To comprehensively evaluate the genetic basis of sporadic intrahepatic cholangiocarcinoma (SIC), with emphasis on elucidation of therapeutically relevant targets, integrated whole genome and whole transcriptome analyses was performed on tumors from 6 patients with advanced, sporadic intrahepatic cholangiocarcinoma (SIC). Notably, recurrent fusions involving the oncogene FGFR2 (n=3) were identified.
Table 3 (submitted on CD and incorporated herein) is a table of the somatic point mutations, insertions and deletions identified in all samples. Genes with mutations in more than one case included CSPG4 (n=2), GRIN3A (n=2) and PLXBN3 (n=2); with half of these predicted to be potentially damaging by SIFT [55], Polyphen [56], Mutation Assessor [57] and Mutation Taster [58]. While there was overlap in the somatic landscape of SIC with liver-fluke associated cholangiocarcinoma, hepatocellular cancer and pancreatic cancer, most of the aberrations detected in our study were distinct. Table 4 is a comparison of mutation frequency in cholangiocarcinoma, pancreatic and liver caners.

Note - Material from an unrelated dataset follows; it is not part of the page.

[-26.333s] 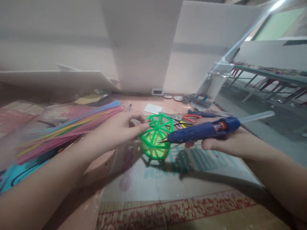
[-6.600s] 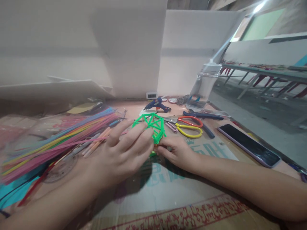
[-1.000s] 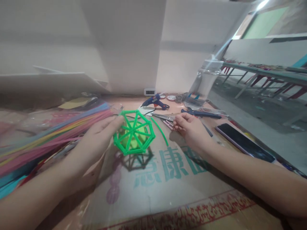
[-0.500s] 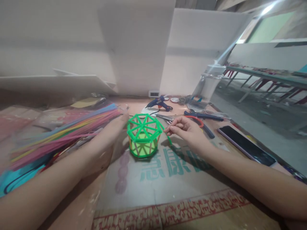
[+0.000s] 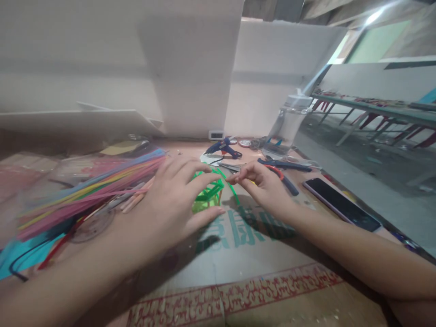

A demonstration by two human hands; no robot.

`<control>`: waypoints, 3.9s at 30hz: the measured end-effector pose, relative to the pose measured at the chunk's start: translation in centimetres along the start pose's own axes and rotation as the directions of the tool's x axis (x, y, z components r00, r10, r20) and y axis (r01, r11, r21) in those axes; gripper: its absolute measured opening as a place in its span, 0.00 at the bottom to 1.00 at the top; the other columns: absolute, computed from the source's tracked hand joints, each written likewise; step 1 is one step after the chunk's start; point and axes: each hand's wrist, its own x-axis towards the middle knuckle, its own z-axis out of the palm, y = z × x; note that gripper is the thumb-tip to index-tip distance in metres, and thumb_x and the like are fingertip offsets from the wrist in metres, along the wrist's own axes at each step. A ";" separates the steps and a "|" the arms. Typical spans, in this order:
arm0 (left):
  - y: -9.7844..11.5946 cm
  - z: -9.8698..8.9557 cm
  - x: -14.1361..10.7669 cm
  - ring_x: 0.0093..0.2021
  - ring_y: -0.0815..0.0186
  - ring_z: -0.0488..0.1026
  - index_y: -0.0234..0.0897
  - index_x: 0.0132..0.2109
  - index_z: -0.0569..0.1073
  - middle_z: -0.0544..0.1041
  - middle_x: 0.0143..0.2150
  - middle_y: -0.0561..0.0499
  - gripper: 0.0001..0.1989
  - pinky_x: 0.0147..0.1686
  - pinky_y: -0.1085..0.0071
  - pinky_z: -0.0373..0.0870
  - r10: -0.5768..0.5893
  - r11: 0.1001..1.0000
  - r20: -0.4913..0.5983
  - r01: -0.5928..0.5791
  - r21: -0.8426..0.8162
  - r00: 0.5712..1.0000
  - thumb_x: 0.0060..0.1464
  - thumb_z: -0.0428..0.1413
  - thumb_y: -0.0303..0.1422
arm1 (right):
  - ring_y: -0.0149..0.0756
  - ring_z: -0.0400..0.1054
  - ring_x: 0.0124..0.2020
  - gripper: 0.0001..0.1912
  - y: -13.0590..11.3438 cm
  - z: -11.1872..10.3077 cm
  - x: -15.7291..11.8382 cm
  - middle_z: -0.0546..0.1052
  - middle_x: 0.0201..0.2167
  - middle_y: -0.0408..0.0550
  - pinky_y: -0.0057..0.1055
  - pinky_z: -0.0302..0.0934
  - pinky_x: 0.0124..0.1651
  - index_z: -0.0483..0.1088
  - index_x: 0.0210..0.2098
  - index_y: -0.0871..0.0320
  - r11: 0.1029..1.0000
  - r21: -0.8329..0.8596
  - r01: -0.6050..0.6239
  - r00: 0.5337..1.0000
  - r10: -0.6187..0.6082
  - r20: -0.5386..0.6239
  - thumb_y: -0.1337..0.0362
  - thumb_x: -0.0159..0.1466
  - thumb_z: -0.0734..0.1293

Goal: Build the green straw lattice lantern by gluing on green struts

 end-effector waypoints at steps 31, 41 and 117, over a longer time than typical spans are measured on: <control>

BAP1 (R60*) presented with a truncating mutation that has been previously reported in skin, but have not been reported in biliary cancers. Somatic BAP1 mutations have been identified in a number of tumor types including: Breast, endometrium, eye, kidney, large intestine, lung, ovary, pleura, prostate, skin, and urinary tract. A deubiquitinating enzyme and possible tumor suppressor, BAP1, plays a critical role in the regulation of chromatin modulation and transcription. Furthermore, the loss of BAP1 has been associated with tamoxifen resistance in breast cancer, aggressive and metastatic disease in uveal melanomas.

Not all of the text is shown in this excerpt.